Feng and Zhao (2016) suggest to orientate a new reliability measure on the item response theory and not on the classical test theory. In the classical test theory reliability is characterized with measures such as Cronbach’s Alpha. These measures produce a single numeric value for a complete scale similar to the measure currently used in content analysis (e.g., Krippendorff’s Alpha, percentage agreement, Scott’s Pi, Cohen’s Kappa) (Lovejoy et al., 2016). From the perspective of the item response theory, this is an oversimplification since the reliability is not constant over the range of a scale. With the help of the test information curve, the reliability of a scale can be investigated for different scale characteristics (e.g., de Ayala, 2009; Baker and Kim, 2017). For example, a test for measuring the motivation of students can be more reliable in the middle than for the extreme poles implying that the test is reliable only for participants with medium motivation and less reliable for students with very low or very high motivation. Furthermore, some models of the item response theory such as Rasch models offer the opportunity to investigate if a scale produces a bias for different groups of individuals. That is, they allow to examine whether an instrument functions similarly for different groups of people (subgroup invariance) or not (e.g., Baker and Kim, 2017). Based on the previous example in this paragraph, a test may be more reliable for women with high motivation than for men with high motivation, leading to bias. Men with a high motivation may be falsely represented in the data. Current measures for content analysis do not provide these analytical opportunities.

In this context this paper has the following objectives:

(1)
Developing a new performance measure for content analysis,
(2)
Investigating and comparing the properties of the new measure with well-established measures,
(3)
Analyzing the performance of AI based on the new measure, and deriving insights for the optimized configuration of AI in educational contexts.

By working on these objectives the originality of the present study is that

•
it develops a new and innovative measure for content analysis based on the ideas of item response theory. That is, a measure that allows to assess the reliability of every single category of a coding scheme.

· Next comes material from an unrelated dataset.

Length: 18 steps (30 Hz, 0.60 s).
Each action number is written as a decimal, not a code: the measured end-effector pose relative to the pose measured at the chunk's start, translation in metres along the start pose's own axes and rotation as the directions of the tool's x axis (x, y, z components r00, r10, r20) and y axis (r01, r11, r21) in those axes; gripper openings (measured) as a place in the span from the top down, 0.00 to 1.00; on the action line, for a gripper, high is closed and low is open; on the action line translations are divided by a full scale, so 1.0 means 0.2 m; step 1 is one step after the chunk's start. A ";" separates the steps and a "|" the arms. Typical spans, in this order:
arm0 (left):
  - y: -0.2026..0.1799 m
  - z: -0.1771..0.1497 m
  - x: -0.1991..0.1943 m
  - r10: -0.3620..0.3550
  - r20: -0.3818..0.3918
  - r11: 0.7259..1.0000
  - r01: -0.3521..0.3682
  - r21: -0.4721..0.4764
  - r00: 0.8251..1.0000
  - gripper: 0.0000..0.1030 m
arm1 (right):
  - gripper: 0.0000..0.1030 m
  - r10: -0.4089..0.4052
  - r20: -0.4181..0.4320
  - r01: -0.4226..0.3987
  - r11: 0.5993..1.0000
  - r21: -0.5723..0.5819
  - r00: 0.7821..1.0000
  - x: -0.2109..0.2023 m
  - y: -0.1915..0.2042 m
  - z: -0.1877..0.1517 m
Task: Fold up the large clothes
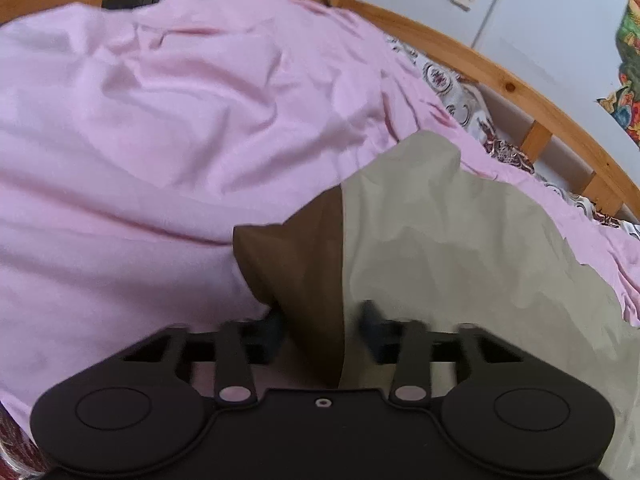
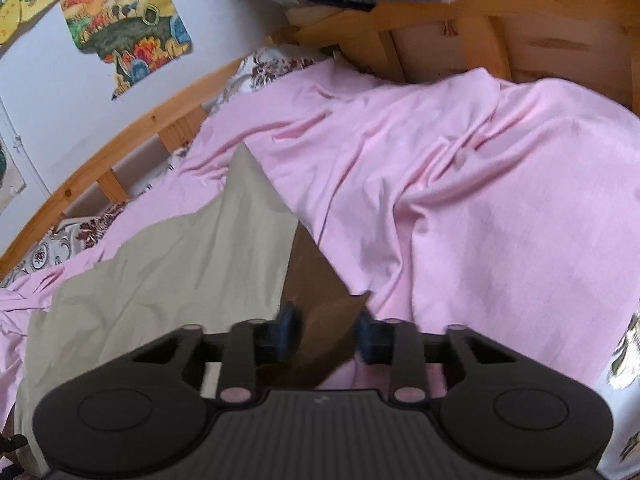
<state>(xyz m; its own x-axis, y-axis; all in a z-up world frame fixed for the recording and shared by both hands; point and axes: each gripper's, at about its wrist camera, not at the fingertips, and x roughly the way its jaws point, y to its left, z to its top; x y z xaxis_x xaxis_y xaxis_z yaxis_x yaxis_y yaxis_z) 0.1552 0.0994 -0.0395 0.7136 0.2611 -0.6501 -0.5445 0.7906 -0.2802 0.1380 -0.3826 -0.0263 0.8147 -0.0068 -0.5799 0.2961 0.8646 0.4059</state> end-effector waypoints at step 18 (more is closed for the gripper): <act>0.24 -0.17 -0.34 -0.200 0.034 0.980 0.200 -0.013 0.979 0.86 | 0.83 -0.003 0.075 0.014 0.991 -0.135 0.997 -0.29 0.04 0.02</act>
<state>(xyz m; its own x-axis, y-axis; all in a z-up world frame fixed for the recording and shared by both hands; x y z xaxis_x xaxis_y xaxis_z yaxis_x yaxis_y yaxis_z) 0.0660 0.1006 -0.0316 0.8226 0.1166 -0.5566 -0.3964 0.8193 -0.4142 0.0949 -0.3768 0.0139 0.8485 -0.0472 -0.5270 0.2371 0.9243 0.2989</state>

Previous measures are limited to the scale level only.
•
it develops a new measure for content analysis avoiding the problematic assumptions Krippendorff’s Alpha uses as discussed in literature (Zhao et al., 2013, 2018; Feng and Zhao, 2016; Krippendorff, 2016).
•
it generates rules of thumb for the new measure to judge the quality of content analysis in practical applications.
•
it applies a new and innovative approach for determining the performance of AI in the interpretation of textual data produced within educational settings.

Thus, this paper aims to contribute to a progression in the field of content analysis by transferring the basic ideas of the item response theory to content analysis and by offering an additional tool for understanding how AI generates new information based on textual data.

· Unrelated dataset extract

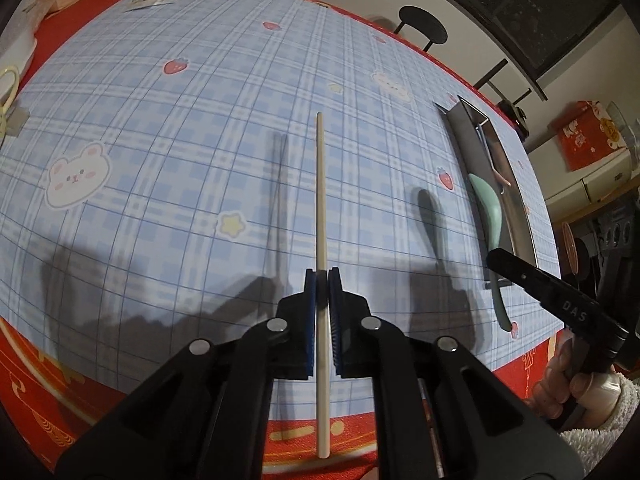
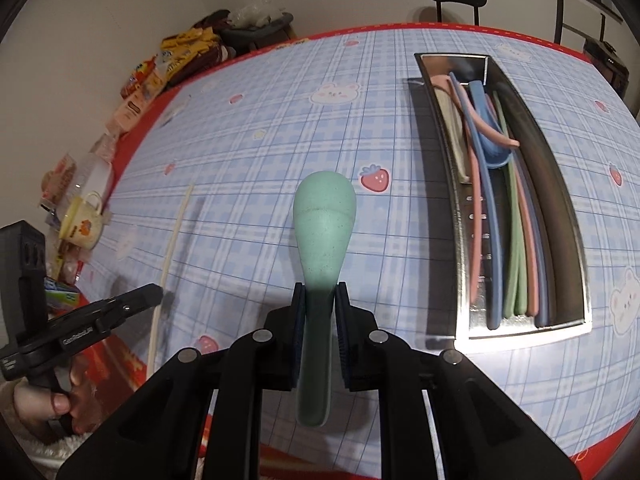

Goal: Organize utensils
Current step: 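Carry spoon with right tool while left tool carries beige chopstick to basket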

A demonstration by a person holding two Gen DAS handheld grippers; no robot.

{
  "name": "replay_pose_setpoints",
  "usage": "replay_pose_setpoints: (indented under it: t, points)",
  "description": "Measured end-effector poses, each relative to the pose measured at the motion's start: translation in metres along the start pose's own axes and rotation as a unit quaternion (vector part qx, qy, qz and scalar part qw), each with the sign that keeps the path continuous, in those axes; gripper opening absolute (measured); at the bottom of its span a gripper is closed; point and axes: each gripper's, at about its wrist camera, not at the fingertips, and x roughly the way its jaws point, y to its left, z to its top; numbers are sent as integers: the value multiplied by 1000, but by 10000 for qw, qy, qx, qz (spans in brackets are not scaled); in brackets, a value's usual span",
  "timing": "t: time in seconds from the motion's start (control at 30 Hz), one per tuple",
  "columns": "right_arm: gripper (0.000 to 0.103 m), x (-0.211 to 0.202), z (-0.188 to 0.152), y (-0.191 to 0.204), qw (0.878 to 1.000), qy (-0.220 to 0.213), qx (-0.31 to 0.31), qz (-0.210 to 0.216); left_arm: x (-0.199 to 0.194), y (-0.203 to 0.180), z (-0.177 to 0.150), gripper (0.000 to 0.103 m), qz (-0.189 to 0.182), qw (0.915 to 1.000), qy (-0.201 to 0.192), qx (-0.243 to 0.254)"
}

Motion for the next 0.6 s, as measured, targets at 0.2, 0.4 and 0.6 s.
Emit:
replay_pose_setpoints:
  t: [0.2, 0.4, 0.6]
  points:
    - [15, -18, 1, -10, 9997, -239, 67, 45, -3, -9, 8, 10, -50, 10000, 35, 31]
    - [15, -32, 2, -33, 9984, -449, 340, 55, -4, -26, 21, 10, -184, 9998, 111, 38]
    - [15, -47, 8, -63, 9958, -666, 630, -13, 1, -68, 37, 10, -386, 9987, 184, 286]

In order to reach these objectives, section “Development of the New Inter-coder Reliability Concept” presents the mathematical derivation of the new concept called Iota Reliability Concept. In order to prove if the new concept is really a progression, section “Simulation Study of the New Reliability Concept” presents a simulation study simulating 808,500 coding tasks with a varying number of coders and categories and varying sample sizes. With the help of the simulation, the new measure is compared with percentage agreement which represents the most intuitive measure of inter-coder-reliability, and with Krippendorff’s Alpha which represents the current state of research (Hayes and Krippendorff, 2007; Lovejoy et al., 2016). The simulation is also used to derive rules of thumb for judging the quality of content analysis in practical applications.

Section “Analyzing the Performance and Configuration of Artificial Intelligence” applies both the new and the established measures to real world cases by training three different types of AI to interpret 90 different didactical constructs. The data comprises essays written by students of different degrees and textual material out of textbooks. Training AI utilities mlr3 (Lang et al., 2019) which is the newest framework for machine learning in the statistical coding language R. This provides insights into the performance of AI for educational purposes.

The paper ends with a discussion of the results and provides recommendations for researchers and practitioners. Section “Conclusion” provides an example for the analysis of AI with the new measures in order to demonstrate the potentials of the new concept.

Development of the New Inter-Coder Reliability Concept

Overview

The aim of this new concept is to develop a reliability measure that provides information on every single category. To achieve this goal, we suggest a reliability concept consisting of three elements for every category: the alpha-, beta-, and iota-elements. The concept additionally provides an assignment-error matrix (AEM) offering information on how errors in the different categories influence the data in the others.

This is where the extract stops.